Task directions
Once you find the line with "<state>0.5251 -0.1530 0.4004" in the data that follows, repeat it and every line after it exactly, through the line with "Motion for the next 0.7".

(Entries taken from a collection)
· · · · · · ·

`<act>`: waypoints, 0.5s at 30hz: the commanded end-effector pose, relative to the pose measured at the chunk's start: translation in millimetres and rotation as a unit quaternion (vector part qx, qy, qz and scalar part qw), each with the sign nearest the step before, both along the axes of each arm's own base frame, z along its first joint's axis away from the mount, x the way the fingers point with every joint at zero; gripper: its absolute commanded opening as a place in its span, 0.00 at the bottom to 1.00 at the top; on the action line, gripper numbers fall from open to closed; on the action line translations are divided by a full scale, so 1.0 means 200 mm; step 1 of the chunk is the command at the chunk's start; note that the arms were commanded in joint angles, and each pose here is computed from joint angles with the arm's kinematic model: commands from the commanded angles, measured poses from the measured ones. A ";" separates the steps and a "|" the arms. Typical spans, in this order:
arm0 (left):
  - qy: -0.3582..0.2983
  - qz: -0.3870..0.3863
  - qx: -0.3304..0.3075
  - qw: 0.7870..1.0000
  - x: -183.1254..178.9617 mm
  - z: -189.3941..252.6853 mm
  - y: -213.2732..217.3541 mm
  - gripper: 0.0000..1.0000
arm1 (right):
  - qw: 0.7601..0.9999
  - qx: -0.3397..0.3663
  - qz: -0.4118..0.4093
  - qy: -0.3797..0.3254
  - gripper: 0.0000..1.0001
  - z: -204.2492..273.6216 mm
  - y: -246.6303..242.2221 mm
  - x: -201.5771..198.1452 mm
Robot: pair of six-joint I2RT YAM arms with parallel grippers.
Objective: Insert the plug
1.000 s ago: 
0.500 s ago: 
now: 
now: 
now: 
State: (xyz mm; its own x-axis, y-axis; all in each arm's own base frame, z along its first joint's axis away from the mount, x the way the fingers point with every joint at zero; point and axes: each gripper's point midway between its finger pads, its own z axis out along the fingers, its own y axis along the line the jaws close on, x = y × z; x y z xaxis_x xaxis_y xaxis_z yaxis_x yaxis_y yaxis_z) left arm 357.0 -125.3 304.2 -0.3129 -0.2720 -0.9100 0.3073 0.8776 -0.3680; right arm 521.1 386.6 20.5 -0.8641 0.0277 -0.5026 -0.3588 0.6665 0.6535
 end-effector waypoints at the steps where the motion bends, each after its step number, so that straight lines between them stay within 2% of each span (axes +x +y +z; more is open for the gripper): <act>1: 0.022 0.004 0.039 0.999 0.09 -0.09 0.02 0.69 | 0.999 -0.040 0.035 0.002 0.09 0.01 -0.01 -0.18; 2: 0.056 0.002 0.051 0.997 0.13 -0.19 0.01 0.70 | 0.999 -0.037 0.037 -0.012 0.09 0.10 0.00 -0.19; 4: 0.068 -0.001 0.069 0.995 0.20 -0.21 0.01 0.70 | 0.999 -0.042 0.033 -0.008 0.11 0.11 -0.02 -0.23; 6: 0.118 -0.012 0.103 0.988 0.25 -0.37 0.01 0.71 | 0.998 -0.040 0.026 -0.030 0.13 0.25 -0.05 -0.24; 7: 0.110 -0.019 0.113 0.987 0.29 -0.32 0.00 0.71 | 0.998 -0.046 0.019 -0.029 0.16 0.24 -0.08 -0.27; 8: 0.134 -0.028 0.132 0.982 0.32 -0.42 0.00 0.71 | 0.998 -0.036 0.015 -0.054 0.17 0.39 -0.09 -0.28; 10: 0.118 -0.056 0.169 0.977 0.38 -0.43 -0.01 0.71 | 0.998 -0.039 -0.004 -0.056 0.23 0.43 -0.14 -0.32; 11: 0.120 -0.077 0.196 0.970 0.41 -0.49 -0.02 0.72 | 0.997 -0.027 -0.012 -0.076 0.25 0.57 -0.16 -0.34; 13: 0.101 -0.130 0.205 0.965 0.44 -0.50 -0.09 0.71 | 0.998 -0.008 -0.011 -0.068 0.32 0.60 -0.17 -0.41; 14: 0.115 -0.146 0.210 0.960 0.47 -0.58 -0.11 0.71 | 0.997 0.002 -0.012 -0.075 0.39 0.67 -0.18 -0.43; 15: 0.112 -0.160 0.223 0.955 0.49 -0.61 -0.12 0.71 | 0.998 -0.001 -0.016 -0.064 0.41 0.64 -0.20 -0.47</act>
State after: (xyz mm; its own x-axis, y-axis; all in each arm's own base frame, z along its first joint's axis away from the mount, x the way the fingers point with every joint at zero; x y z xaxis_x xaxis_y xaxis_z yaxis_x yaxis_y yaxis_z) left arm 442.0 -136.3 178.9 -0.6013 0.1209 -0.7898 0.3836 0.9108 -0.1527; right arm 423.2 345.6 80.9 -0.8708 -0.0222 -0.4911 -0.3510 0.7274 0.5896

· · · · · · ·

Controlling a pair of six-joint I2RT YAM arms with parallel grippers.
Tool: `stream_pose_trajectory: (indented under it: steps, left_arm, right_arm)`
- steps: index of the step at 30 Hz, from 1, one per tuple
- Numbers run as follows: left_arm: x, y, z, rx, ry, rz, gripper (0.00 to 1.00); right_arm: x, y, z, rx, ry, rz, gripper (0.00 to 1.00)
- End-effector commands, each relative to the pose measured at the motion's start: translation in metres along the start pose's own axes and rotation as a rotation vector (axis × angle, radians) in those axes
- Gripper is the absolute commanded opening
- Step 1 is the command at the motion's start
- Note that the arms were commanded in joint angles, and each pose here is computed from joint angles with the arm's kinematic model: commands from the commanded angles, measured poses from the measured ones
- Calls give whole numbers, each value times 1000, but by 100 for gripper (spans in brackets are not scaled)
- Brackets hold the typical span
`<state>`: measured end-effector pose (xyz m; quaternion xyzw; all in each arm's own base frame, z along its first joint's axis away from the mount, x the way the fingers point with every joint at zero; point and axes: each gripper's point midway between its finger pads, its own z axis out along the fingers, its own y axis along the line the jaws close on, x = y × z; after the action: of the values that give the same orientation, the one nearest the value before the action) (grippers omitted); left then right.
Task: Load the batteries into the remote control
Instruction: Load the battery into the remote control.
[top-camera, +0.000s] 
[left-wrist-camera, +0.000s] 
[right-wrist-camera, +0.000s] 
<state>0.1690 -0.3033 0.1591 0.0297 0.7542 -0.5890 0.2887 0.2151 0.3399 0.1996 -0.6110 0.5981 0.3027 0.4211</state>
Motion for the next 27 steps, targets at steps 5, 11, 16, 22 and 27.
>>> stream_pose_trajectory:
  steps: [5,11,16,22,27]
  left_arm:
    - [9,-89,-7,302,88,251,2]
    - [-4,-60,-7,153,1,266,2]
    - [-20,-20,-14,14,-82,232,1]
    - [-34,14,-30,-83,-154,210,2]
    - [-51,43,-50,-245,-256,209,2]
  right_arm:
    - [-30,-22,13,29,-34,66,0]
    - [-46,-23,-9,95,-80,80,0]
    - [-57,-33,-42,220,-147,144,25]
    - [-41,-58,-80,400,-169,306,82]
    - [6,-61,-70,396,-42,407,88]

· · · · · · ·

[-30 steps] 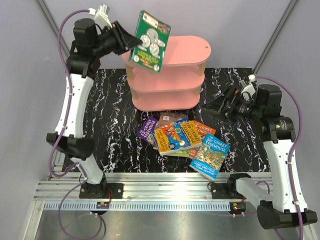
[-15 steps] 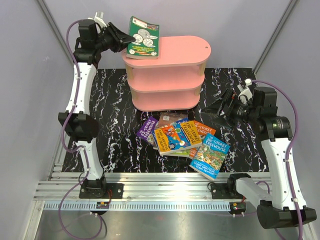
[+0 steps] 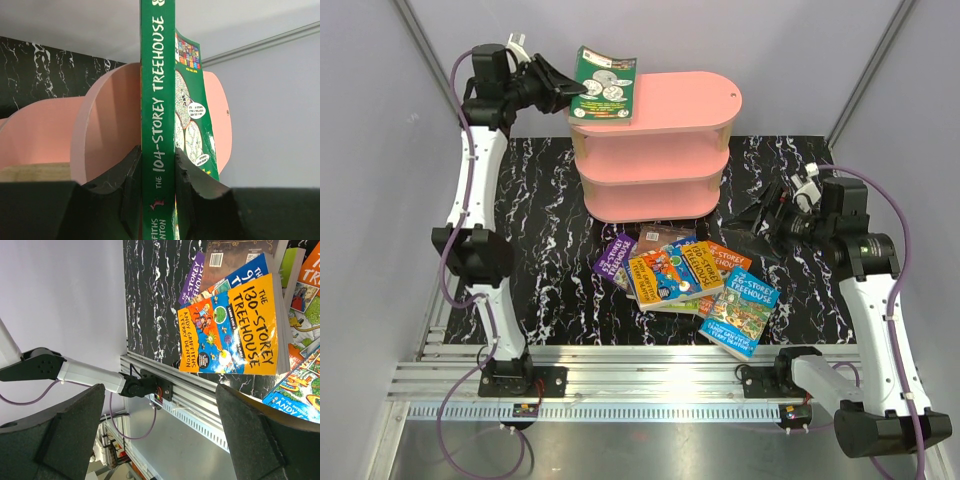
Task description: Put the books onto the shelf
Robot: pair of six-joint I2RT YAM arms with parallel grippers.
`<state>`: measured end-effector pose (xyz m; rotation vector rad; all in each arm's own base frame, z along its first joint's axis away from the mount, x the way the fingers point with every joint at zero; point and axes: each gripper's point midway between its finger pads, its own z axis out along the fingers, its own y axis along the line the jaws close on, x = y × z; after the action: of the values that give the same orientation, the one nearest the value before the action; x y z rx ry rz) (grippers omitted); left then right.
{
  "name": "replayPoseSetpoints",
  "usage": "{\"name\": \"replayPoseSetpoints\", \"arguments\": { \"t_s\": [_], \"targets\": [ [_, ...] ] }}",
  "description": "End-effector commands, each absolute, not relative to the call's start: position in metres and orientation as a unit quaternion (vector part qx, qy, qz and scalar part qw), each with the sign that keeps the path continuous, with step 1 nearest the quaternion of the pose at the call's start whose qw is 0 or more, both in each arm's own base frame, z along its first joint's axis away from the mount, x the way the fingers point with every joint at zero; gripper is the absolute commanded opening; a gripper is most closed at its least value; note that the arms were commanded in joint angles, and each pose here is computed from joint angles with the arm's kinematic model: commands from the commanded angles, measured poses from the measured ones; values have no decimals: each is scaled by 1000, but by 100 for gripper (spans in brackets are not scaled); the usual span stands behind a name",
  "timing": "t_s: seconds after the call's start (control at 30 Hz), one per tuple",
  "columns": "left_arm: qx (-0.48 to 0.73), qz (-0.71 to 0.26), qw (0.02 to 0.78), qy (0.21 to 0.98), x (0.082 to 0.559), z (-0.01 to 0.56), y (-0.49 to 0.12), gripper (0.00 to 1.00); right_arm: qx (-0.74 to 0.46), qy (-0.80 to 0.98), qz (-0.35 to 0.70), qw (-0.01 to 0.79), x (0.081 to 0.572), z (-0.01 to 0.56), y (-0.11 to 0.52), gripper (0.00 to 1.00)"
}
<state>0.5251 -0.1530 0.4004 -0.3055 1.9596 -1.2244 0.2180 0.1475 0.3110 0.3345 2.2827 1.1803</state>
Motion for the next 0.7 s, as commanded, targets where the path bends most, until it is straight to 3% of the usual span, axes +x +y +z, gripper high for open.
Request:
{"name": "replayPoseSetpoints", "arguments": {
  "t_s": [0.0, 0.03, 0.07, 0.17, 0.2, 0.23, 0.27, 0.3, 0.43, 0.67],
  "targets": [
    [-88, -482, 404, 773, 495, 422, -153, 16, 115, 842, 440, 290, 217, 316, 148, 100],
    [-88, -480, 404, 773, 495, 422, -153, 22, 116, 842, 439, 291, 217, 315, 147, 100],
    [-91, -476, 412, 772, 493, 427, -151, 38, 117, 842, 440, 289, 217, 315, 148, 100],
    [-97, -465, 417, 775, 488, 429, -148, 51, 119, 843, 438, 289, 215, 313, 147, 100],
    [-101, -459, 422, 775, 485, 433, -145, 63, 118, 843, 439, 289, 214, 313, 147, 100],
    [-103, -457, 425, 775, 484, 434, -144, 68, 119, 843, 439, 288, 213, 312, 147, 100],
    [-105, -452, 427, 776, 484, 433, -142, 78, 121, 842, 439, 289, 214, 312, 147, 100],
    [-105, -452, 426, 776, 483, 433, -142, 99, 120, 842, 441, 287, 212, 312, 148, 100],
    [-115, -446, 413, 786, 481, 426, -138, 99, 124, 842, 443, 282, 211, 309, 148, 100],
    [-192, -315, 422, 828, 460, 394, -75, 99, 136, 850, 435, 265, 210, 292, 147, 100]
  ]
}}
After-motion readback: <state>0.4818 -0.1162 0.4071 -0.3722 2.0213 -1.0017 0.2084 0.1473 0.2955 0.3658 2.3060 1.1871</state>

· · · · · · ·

Problem solution
<state>0.5251 -0.1530 0.4004 -0.3055 1.9596 -1.2244 0.2180 0.1475 0.3110 0.3345 2.2827 1.1803</state>
Motion for the next 0.7 s, as commanded, targets where the path bends most, until it is straight to 3% of the usual span, axes +x +y +z, gripper high for open.

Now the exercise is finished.